Dataset items:
___

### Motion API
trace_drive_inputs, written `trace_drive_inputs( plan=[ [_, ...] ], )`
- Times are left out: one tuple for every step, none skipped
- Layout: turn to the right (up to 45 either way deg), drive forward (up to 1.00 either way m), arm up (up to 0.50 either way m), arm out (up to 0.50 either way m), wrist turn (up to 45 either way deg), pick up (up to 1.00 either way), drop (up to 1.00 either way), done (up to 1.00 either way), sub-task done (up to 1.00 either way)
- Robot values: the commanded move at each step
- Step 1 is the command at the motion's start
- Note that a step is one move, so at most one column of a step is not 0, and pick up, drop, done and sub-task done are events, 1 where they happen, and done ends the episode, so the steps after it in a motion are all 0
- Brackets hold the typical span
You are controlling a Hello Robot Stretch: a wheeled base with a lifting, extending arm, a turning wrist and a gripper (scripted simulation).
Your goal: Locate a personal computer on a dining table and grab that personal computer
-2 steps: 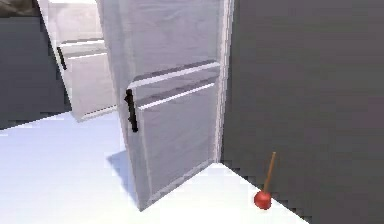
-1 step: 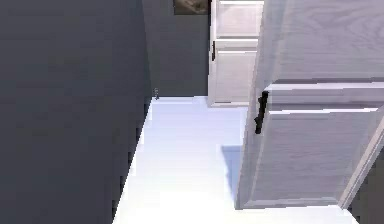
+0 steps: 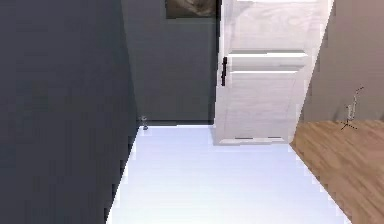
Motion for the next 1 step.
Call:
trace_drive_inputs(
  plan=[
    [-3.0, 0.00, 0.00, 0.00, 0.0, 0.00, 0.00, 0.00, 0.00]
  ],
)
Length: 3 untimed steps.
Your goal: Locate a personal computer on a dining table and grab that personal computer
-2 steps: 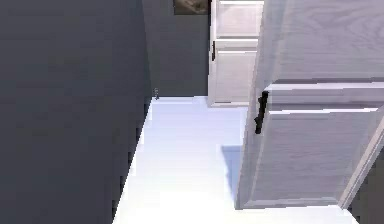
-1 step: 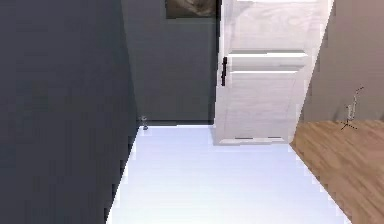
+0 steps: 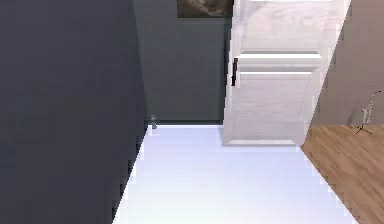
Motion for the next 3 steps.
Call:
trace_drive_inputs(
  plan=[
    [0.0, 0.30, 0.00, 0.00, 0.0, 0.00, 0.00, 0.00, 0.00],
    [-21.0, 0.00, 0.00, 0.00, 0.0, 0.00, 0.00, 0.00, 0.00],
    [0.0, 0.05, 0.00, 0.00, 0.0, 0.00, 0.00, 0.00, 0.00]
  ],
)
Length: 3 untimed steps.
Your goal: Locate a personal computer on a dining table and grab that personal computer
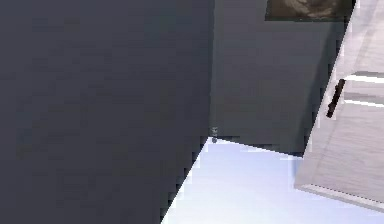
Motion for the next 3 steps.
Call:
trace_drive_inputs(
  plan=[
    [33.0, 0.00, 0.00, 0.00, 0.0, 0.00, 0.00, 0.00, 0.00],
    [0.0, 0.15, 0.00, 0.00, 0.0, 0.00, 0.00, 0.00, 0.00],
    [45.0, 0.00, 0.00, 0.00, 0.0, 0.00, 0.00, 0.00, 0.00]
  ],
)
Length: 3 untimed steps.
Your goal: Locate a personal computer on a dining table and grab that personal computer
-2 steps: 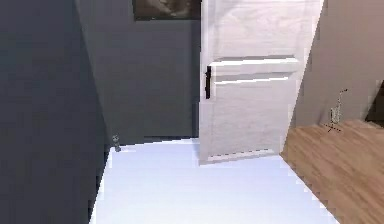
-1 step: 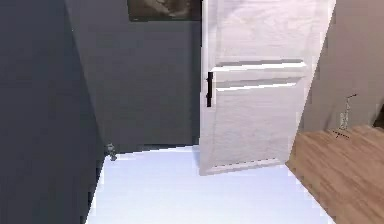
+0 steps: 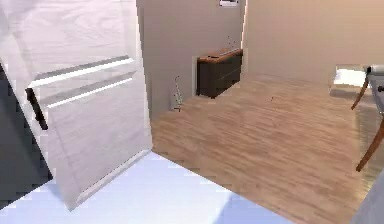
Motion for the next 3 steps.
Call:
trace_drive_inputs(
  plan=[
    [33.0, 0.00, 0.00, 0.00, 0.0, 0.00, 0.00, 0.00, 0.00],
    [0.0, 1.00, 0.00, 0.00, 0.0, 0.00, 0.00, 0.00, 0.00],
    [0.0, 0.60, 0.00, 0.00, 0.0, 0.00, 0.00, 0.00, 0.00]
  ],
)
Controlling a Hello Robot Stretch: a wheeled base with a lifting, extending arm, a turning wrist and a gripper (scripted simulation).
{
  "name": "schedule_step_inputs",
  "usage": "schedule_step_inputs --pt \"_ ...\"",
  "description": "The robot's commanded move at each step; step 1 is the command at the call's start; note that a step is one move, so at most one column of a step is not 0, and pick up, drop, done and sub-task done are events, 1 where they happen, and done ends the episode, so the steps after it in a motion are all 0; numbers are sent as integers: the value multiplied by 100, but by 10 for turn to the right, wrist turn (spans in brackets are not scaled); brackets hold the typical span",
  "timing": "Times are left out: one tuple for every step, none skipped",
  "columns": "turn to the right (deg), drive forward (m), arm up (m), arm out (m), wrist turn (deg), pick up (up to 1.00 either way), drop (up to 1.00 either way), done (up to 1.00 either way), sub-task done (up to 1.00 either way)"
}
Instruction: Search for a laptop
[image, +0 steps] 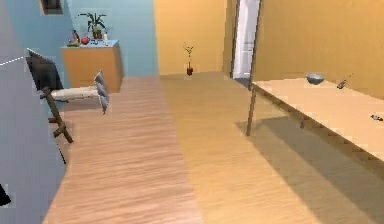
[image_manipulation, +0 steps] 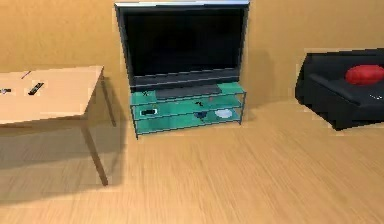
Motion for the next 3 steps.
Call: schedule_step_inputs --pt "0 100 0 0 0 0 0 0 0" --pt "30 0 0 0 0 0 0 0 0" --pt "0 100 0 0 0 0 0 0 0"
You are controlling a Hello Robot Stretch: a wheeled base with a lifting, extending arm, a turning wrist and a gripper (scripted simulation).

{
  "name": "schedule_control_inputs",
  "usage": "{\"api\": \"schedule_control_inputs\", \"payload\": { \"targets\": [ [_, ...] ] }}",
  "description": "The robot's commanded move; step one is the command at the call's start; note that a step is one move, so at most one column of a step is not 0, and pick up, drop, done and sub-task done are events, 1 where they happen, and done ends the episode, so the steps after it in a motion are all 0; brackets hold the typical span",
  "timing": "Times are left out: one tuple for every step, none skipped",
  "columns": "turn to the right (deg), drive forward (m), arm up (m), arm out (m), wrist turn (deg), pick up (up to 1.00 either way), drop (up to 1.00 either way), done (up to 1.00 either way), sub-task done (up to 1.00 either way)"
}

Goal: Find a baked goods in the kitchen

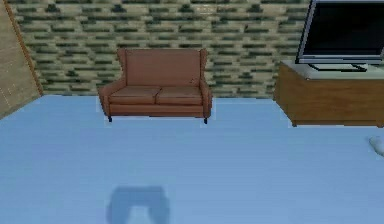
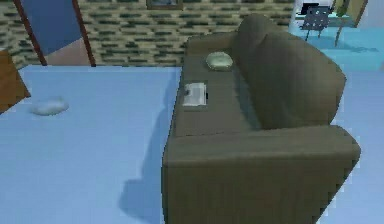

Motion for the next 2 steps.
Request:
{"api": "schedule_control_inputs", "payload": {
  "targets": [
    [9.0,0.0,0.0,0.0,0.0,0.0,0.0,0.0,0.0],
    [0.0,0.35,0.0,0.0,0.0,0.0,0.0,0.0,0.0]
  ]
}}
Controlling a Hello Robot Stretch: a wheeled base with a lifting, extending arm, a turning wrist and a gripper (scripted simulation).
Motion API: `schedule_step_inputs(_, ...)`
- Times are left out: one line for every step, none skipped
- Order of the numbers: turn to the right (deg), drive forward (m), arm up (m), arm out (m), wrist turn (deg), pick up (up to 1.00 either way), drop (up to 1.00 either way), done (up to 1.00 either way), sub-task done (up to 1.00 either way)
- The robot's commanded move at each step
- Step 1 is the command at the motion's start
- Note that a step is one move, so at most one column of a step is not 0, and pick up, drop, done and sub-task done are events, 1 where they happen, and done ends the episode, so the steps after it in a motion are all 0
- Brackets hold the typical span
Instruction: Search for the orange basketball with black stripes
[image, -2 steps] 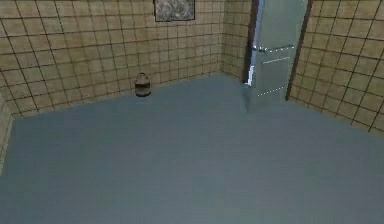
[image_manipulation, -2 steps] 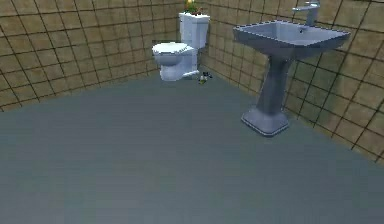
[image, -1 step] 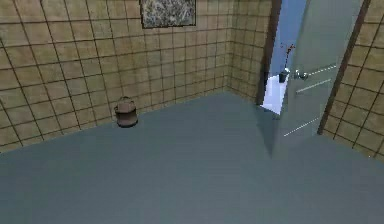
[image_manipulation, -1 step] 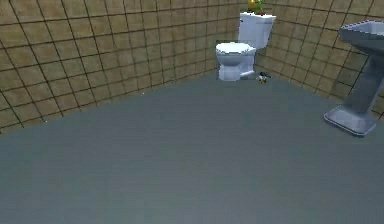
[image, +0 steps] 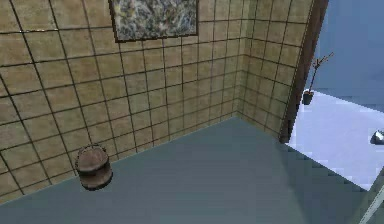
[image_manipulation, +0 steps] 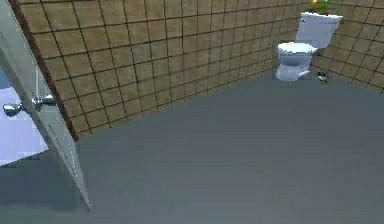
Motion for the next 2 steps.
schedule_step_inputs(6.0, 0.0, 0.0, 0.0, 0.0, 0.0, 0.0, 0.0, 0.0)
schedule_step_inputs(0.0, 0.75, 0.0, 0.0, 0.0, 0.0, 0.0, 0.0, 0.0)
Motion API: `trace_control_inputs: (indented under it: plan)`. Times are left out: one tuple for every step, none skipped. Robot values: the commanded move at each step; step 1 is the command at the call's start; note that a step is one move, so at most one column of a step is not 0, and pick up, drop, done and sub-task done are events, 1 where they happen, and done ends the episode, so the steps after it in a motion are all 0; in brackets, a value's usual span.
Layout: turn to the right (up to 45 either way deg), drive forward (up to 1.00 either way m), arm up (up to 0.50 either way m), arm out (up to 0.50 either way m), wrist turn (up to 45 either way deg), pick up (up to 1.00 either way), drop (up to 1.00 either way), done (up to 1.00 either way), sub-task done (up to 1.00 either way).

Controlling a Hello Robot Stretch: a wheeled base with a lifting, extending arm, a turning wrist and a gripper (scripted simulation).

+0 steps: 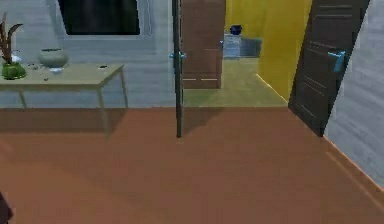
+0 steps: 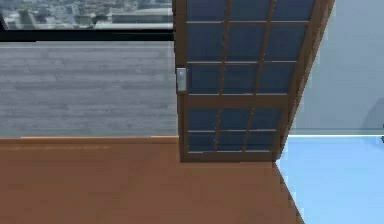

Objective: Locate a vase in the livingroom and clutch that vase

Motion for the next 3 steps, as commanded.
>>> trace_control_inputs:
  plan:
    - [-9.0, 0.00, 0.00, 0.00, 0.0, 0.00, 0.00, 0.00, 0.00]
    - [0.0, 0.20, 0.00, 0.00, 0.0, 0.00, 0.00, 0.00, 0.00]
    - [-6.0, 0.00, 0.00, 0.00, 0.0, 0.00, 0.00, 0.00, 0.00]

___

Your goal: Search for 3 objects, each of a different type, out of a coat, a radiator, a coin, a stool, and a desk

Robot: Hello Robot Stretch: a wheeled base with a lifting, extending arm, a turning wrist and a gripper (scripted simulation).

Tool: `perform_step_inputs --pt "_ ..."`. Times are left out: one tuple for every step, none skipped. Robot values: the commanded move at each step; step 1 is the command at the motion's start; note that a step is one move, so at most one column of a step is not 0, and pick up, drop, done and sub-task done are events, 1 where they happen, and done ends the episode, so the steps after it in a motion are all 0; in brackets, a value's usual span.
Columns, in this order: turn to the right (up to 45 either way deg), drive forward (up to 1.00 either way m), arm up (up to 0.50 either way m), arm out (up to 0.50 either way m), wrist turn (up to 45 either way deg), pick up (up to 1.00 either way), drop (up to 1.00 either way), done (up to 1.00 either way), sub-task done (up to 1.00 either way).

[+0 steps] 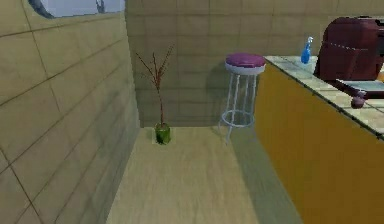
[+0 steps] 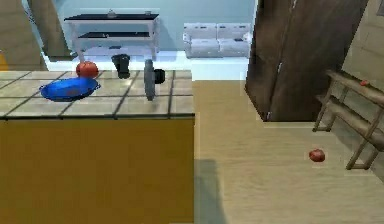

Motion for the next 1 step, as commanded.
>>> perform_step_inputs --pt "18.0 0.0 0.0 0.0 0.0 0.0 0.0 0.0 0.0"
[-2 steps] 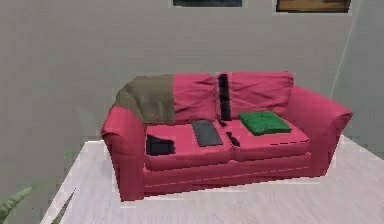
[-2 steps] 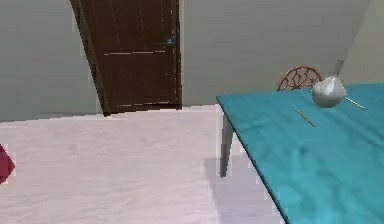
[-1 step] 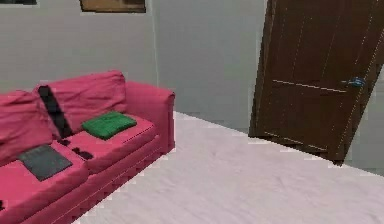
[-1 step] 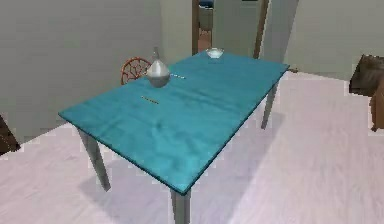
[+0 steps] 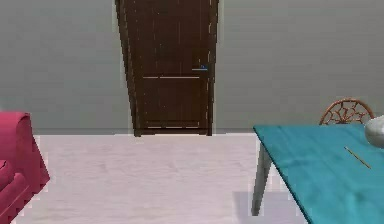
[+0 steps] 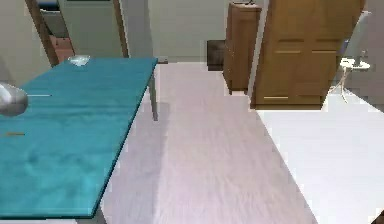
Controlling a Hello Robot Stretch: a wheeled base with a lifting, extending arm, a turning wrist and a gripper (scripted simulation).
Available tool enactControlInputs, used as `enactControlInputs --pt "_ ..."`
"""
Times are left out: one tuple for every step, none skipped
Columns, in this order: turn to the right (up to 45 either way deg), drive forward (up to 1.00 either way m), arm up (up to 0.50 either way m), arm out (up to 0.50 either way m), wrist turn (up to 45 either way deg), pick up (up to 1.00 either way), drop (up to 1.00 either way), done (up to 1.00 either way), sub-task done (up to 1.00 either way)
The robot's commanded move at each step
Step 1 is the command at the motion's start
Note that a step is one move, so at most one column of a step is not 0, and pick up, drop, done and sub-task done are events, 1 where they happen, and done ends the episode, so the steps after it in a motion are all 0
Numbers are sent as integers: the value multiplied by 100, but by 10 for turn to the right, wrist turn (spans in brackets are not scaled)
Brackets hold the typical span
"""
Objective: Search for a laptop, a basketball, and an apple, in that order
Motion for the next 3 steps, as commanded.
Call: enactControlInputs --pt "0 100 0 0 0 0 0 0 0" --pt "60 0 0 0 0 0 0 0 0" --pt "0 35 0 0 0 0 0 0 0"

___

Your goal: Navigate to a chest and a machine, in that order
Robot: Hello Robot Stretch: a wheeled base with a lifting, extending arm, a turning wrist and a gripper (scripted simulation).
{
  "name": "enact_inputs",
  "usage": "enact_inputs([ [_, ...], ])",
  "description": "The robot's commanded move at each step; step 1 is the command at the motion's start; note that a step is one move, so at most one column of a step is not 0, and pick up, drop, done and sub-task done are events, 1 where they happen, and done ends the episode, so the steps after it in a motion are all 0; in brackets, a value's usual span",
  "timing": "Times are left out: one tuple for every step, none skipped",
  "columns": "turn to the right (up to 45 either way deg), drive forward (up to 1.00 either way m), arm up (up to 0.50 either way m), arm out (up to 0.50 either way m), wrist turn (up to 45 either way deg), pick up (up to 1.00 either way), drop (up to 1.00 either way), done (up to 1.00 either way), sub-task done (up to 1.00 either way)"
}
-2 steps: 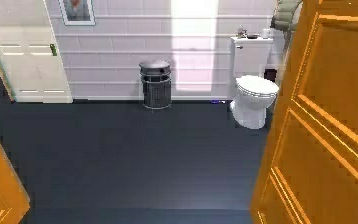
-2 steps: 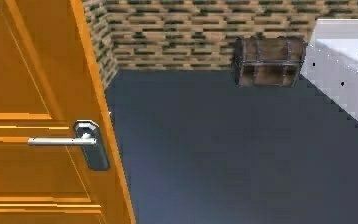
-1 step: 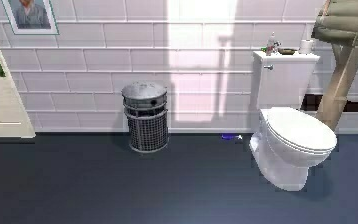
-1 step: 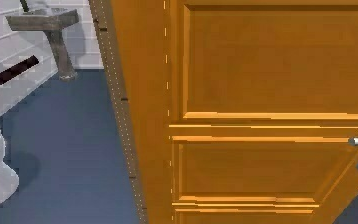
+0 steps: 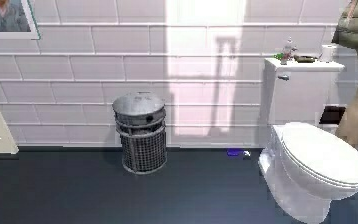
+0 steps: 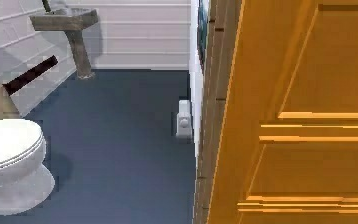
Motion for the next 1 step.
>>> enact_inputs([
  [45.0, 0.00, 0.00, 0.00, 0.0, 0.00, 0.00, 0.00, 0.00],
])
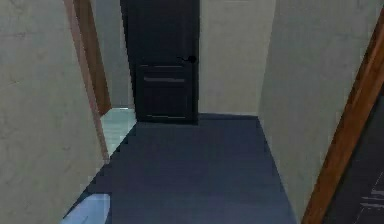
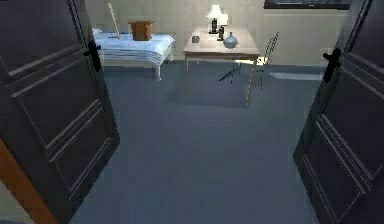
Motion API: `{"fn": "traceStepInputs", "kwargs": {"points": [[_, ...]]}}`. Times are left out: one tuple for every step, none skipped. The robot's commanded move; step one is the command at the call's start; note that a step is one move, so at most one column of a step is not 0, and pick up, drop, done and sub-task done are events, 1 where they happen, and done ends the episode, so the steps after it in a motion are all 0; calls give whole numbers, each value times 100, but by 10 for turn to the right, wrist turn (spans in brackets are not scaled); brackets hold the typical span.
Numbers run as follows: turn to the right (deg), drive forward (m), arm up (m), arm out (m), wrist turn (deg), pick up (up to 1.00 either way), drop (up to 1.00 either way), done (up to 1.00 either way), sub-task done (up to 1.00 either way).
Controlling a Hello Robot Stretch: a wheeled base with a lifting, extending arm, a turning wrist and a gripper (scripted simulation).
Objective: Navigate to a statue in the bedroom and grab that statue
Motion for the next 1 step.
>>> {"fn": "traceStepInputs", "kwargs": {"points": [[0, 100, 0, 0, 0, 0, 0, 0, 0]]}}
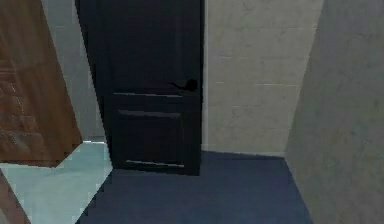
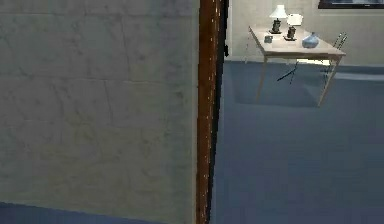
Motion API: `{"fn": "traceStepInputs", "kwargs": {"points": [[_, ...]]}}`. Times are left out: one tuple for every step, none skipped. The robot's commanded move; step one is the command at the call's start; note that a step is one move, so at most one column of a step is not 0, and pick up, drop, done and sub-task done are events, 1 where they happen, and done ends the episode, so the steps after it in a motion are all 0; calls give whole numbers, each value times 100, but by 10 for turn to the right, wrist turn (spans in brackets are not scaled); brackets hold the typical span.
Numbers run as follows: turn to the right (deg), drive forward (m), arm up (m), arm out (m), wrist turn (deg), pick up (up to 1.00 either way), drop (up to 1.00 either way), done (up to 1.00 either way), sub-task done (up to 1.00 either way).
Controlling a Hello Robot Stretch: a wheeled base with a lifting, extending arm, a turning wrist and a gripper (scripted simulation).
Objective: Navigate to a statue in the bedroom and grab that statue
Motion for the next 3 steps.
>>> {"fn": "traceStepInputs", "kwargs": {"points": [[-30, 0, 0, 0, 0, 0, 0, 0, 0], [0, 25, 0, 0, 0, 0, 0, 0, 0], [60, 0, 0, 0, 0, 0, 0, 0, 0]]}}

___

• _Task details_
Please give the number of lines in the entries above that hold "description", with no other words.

• _Solved problem_
3